VW legt einen Gang zu: Das Doppelkupplungsgetriebe DSG

VW hat mit dem DSG-Getriebe einen technologischen Vorsprung erarbeitet. Wie funktioniert es und was bringt es für den Spritverbrauch?

von Thomas Kiefer
VW legt einen Gang zu: Das Doppelkupplungsgetriebe DSG
Symbolbild

Mit der Entwicklung des Doppelkupplungsgetriebes (DSG) hat sich VW in Sachen Automatikschaltung einen deutlichen Vorsprung zur Konkurrenz herausgespielt.
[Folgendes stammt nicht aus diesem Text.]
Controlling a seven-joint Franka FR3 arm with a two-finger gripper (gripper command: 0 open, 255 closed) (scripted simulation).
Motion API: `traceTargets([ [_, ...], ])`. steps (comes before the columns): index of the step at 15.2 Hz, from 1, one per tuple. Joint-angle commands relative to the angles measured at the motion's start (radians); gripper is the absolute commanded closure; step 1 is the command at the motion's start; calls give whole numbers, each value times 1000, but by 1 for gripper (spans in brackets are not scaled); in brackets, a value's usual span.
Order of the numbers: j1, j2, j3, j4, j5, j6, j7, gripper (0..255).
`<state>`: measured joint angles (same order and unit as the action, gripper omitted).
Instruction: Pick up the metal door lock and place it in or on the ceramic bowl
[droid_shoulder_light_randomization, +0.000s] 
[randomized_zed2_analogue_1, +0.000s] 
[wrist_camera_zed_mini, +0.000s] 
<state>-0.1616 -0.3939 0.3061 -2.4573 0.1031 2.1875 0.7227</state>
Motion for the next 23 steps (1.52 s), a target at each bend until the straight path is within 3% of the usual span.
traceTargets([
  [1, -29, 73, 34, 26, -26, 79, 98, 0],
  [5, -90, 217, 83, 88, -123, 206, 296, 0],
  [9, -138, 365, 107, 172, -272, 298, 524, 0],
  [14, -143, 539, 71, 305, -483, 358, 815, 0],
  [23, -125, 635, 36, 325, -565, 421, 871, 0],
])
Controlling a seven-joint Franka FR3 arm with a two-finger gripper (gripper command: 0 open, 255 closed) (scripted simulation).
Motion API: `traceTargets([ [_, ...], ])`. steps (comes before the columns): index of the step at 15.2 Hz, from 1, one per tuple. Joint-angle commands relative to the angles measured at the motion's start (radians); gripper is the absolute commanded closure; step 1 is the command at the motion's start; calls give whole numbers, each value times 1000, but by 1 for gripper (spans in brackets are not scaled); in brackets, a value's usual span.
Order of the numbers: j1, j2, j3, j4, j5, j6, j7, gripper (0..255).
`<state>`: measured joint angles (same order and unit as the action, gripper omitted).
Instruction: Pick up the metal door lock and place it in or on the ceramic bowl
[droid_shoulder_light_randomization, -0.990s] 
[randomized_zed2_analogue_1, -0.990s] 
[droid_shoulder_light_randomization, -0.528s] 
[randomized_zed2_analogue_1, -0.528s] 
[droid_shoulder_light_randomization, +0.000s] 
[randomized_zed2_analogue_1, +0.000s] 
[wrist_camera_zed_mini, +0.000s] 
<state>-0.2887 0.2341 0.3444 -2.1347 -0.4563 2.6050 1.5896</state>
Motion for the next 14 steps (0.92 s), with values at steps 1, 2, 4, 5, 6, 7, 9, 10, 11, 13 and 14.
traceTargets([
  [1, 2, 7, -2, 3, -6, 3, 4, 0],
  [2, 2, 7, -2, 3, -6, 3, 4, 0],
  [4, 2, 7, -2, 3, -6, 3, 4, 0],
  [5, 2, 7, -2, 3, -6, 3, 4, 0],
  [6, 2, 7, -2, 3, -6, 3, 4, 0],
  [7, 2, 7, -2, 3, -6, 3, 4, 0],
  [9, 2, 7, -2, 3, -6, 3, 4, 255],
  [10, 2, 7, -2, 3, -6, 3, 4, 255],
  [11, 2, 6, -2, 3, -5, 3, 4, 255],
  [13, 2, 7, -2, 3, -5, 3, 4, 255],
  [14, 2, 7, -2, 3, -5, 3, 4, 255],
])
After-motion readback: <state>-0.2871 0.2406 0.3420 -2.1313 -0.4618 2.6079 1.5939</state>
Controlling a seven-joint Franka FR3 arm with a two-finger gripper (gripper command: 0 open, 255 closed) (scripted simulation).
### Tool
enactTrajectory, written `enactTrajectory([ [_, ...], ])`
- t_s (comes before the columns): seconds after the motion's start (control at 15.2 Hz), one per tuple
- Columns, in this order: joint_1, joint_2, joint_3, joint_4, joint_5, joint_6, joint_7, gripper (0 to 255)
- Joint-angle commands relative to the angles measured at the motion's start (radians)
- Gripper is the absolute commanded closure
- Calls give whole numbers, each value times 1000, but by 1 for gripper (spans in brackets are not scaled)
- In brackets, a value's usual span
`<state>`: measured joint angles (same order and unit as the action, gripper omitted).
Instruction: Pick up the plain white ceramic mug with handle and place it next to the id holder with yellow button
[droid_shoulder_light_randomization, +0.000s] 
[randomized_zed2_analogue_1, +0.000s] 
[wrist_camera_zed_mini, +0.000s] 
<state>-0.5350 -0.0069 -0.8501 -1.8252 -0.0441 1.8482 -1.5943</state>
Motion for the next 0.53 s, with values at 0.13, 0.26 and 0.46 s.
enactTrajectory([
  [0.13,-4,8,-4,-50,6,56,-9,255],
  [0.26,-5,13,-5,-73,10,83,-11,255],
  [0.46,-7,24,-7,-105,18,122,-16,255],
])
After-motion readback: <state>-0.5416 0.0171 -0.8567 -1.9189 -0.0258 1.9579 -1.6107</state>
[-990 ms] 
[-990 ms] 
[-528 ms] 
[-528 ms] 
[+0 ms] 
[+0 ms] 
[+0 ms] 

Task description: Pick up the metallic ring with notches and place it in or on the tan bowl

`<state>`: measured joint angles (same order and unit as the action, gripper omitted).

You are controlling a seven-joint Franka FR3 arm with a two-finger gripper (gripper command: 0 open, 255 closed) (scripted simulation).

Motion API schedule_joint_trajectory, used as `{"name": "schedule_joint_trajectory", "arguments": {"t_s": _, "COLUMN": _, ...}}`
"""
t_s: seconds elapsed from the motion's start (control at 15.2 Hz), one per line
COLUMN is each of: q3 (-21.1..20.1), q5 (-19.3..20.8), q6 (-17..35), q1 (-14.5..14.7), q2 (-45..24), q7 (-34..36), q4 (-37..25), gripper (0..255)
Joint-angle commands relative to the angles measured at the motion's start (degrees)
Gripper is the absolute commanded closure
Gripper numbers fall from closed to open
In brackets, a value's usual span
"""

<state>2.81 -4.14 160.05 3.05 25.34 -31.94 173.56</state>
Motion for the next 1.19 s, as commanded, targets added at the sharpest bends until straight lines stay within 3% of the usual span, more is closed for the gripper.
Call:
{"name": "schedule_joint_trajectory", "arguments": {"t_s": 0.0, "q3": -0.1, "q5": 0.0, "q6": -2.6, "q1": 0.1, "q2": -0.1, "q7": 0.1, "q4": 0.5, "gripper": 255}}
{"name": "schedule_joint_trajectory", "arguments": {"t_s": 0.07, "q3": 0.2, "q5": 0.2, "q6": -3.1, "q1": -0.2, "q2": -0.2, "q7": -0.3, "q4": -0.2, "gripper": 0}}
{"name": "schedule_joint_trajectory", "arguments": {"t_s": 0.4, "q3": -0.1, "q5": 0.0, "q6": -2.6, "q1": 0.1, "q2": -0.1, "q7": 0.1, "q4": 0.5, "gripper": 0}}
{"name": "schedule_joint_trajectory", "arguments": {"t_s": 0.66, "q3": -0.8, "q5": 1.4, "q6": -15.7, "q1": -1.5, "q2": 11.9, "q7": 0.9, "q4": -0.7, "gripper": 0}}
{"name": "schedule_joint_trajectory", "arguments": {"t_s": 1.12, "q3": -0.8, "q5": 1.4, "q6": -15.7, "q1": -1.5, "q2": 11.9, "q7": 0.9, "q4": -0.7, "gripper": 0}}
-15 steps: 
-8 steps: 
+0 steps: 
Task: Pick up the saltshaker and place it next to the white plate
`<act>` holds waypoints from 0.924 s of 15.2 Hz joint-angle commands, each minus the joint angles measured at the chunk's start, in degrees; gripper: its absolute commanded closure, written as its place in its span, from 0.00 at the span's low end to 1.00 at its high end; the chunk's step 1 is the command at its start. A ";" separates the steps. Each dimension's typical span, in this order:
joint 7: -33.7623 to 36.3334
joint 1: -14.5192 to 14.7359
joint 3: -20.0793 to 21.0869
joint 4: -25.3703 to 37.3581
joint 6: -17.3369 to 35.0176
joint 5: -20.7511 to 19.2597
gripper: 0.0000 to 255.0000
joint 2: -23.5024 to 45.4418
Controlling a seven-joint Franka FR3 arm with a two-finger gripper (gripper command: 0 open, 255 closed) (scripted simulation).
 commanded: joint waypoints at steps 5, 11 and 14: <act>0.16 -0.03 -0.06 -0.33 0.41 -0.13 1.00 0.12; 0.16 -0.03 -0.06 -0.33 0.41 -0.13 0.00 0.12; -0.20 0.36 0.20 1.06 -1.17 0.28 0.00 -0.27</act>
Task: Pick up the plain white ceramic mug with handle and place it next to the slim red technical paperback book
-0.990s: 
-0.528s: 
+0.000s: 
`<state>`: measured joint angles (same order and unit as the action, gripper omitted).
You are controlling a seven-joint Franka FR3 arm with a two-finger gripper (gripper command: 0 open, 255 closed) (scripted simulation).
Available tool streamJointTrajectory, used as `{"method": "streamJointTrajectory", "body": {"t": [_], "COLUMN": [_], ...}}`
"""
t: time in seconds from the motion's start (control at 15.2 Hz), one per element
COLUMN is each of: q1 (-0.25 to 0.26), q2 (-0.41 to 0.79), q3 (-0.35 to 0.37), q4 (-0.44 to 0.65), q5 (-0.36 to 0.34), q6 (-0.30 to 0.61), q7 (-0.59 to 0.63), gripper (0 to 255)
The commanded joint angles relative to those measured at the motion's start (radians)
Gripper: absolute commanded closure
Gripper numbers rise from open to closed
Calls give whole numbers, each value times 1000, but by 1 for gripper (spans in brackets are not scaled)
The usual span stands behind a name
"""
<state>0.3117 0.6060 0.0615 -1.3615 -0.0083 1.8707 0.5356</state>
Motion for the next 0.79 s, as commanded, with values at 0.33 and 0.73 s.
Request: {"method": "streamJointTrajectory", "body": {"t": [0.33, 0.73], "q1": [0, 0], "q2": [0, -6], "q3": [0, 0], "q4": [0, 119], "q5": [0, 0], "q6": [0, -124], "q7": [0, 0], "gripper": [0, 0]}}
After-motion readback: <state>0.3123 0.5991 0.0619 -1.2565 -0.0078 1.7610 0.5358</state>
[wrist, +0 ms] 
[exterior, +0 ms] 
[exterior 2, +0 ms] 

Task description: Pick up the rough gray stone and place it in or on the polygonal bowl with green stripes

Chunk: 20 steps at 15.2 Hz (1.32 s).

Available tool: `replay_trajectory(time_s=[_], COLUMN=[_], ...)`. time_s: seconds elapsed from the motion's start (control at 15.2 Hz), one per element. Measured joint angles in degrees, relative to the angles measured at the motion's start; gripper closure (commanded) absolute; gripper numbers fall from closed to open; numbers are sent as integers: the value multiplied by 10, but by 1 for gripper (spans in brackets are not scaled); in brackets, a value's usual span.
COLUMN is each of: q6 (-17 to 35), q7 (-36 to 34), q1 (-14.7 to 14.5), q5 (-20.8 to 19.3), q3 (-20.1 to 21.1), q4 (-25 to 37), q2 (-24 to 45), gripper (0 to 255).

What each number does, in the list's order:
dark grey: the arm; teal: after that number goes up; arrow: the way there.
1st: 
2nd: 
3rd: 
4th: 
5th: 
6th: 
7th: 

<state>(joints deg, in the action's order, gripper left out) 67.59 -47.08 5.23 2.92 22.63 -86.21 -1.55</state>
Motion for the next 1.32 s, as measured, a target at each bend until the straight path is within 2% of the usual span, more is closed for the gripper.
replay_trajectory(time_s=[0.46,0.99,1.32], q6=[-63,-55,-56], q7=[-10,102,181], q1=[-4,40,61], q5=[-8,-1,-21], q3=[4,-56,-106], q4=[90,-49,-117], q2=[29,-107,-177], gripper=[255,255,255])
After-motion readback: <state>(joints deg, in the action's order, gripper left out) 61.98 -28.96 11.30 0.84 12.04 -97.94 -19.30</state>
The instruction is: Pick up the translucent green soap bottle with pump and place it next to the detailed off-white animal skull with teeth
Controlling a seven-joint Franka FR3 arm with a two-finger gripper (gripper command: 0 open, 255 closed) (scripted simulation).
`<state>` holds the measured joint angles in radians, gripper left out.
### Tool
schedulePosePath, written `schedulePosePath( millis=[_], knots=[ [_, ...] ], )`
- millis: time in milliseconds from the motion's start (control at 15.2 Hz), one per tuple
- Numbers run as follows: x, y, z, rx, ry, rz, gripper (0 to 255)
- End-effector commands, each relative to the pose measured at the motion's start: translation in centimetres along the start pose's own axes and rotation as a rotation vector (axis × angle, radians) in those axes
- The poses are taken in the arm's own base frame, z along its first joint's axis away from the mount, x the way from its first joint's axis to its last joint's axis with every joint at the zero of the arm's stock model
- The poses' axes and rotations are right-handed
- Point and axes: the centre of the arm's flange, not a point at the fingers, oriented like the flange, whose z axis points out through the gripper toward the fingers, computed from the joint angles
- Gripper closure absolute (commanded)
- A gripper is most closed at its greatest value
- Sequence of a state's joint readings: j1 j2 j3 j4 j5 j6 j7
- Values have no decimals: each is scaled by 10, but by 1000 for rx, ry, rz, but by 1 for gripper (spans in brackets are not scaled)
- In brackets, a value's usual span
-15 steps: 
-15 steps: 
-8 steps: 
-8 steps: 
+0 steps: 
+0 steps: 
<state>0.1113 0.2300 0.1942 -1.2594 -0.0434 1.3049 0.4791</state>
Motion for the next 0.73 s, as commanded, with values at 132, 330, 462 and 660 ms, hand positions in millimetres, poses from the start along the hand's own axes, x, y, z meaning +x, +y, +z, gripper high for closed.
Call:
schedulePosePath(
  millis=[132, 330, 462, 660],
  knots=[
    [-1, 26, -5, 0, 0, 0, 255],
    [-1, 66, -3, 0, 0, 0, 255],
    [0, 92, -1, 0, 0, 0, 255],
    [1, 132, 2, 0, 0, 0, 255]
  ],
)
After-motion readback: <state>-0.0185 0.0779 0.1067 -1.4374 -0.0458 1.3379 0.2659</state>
Das System arbeitet effektiver als alle bisherigen Automatikschaltgetriebe und schaltet ohne Zugkraftverlust und rasend schnell in den nächsten Gang.

Wie funktioniert das DSG?

Das DSG nutzt zwei separate Kupplungen für gerade und ungerade Gänge. Während der aktuelle Gang eingelegt ist, wird der nächste Gang bereits vorgewählt. Der Wechsel erfolgt dann in Millisekunden – schneller als jeder menschliche Schalter und ohne Zugkraftunterbrechung.

Vorteile für den Verbrauch

Durch den Wegfall der Zugkraftunterbrechung beim Gangwechsel läuft der Motor effizienter. Kombiniert mit der Möglichkeit, bei Bedarf früh hochzuschalten, spart das DSG im Vergleich zu manuellen Getrieben oder klassischen Automatiken Kraftstoff.

DSG heute

Das DSG ist heute in nahezu allen VW-Konzernfahrzeugen verfügbar und gilt als Benchmark für Doppelkupplungsgetriebe. Andere Hersteller haben ähnliche Systeme entwickelt (PDK bei Porsche, S-Tronic bei Audi).